** Opening Dataset entries block **

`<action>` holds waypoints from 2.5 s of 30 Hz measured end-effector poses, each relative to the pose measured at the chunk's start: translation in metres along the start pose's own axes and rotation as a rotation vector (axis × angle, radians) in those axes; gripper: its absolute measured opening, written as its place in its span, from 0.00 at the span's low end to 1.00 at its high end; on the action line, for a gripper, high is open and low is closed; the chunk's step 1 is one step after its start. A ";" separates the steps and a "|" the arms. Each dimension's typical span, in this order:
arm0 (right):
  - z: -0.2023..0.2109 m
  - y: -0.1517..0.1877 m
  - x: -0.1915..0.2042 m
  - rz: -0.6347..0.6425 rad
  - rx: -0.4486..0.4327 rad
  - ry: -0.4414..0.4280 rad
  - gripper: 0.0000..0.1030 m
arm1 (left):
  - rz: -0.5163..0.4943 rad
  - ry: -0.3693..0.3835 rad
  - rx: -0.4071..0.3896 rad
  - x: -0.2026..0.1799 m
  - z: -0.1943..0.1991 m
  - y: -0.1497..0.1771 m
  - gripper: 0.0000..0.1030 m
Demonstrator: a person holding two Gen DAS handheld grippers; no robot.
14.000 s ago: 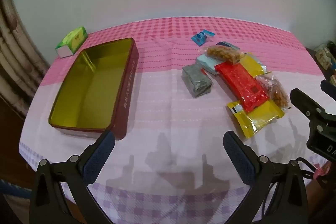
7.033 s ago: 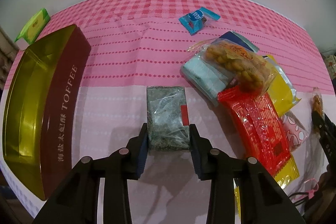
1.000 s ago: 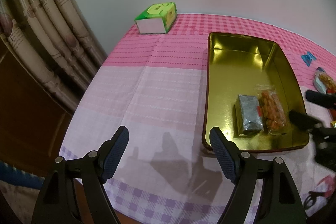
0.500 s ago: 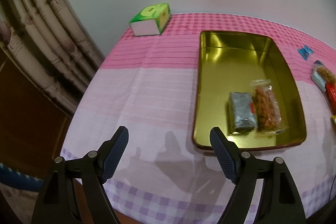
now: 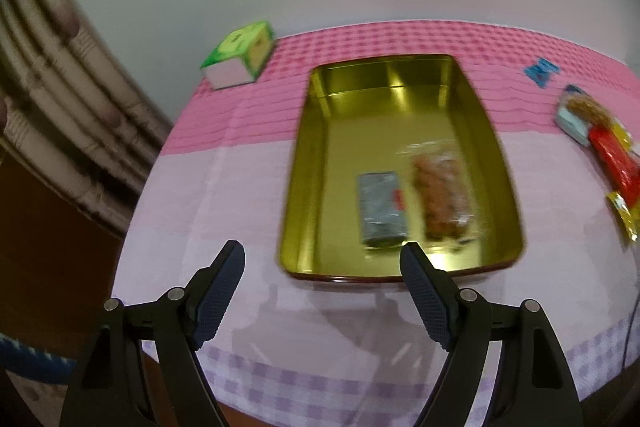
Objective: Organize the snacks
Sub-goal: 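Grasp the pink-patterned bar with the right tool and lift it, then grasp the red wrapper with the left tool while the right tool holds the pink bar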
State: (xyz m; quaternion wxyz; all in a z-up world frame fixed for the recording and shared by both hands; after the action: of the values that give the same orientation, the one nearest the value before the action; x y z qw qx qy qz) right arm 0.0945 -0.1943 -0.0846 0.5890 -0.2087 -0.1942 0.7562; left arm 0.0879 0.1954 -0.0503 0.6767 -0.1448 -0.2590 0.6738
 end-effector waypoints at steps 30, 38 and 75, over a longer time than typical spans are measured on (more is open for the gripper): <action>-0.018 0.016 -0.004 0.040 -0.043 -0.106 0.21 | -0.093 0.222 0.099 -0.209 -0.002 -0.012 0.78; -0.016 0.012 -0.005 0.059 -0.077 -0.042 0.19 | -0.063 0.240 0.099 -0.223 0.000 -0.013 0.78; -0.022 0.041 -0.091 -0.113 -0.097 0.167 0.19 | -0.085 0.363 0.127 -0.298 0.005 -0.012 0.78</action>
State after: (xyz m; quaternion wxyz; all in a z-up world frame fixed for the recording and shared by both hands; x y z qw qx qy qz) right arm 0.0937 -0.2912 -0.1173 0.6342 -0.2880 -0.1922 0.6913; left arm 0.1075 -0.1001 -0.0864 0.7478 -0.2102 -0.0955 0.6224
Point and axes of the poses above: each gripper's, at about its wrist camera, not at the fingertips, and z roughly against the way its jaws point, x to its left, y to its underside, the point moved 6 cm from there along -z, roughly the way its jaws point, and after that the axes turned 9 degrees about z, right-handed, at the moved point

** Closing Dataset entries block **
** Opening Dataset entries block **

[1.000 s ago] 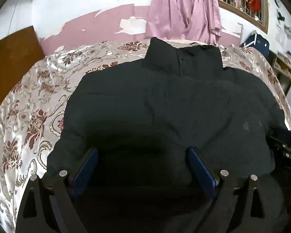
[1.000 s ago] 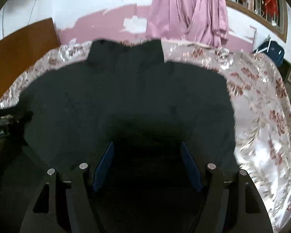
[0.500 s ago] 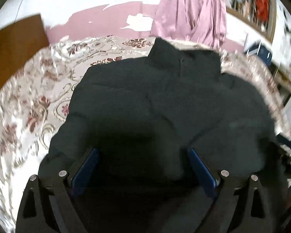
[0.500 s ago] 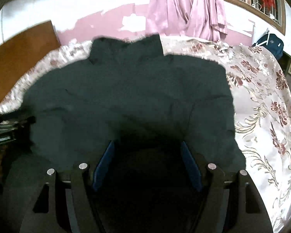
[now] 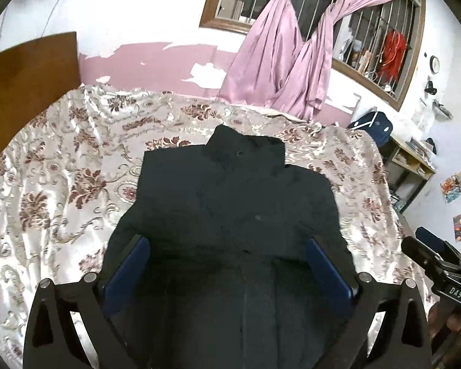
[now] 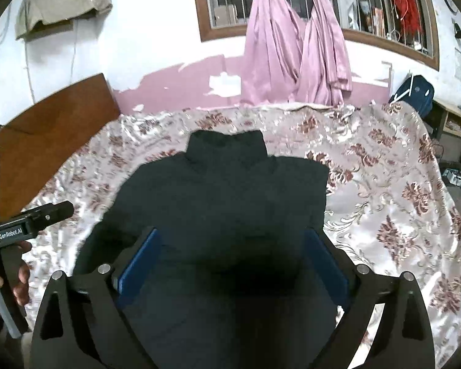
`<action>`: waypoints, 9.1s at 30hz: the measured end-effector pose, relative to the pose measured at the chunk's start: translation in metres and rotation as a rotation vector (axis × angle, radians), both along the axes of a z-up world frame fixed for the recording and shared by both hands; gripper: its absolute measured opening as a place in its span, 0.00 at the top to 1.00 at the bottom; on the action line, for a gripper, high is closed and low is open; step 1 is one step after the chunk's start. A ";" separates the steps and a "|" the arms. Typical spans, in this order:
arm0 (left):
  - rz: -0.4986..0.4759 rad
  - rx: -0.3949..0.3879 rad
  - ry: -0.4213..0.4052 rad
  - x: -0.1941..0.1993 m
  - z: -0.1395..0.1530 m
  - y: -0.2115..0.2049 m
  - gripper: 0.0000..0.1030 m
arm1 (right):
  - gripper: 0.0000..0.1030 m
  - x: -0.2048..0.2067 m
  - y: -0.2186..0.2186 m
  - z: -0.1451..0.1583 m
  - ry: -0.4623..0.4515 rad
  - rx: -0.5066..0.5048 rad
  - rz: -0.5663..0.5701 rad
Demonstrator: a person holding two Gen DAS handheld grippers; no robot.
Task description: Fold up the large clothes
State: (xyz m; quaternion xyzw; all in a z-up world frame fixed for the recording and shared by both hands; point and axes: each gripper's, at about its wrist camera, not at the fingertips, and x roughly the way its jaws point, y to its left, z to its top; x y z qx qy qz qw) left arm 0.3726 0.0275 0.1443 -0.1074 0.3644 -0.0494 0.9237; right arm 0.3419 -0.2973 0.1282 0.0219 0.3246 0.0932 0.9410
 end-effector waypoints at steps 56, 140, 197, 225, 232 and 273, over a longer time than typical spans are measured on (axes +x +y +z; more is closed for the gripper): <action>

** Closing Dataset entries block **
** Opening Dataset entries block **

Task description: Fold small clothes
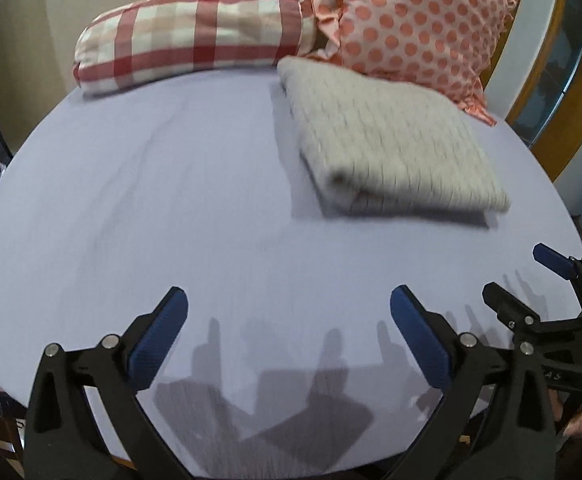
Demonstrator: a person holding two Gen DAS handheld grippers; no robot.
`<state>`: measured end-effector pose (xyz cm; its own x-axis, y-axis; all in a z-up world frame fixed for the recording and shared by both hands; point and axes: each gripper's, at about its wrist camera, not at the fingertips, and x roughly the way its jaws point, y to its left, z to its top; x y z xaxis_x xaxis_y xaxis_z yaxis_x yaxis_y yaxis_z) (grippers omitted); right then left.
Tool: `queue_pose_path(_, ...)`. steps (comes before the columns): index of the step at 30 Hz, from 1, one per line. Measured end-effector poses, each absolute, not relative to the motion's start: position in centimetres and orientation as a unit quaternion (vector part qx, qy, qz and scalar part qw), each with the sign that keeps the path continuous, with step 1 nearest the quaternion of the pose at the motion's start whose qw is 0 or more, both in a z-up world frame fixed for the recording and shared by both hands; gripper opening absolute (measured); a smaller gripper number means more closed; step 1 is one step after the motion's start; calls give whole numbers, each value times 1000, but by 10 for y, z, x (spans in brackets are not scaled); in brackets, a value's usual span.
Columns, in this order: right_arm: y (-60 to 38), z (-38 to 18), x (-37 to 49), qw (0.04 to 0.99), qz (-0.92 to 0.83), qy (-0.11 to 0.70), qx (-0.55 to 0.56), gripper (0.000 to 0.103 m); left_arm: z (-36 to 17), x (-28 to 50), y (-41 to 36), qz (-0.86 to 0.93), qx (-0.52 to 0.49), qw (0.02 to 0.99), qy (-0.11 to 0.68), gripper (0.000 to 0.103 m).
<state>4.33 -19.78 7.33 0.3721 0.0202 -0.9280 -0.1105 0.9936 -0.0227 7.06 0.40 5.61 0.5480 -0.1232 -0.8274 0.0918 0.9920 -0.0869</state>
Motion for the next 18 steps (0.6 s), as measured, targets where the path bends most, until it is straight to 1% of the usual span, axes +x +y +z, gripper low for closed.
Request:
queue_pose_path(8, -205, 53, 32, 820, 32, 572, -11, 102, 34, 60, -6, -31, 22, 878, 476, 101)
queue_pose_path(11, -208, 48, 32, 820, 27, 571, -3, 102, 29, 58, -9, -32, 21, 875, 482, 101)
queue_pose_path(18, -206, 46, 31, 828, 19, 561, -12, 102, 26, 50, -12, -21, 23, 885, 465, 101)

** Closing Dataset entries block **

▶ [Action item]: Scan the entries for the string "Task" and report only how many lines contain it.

▶ [The answer]: 2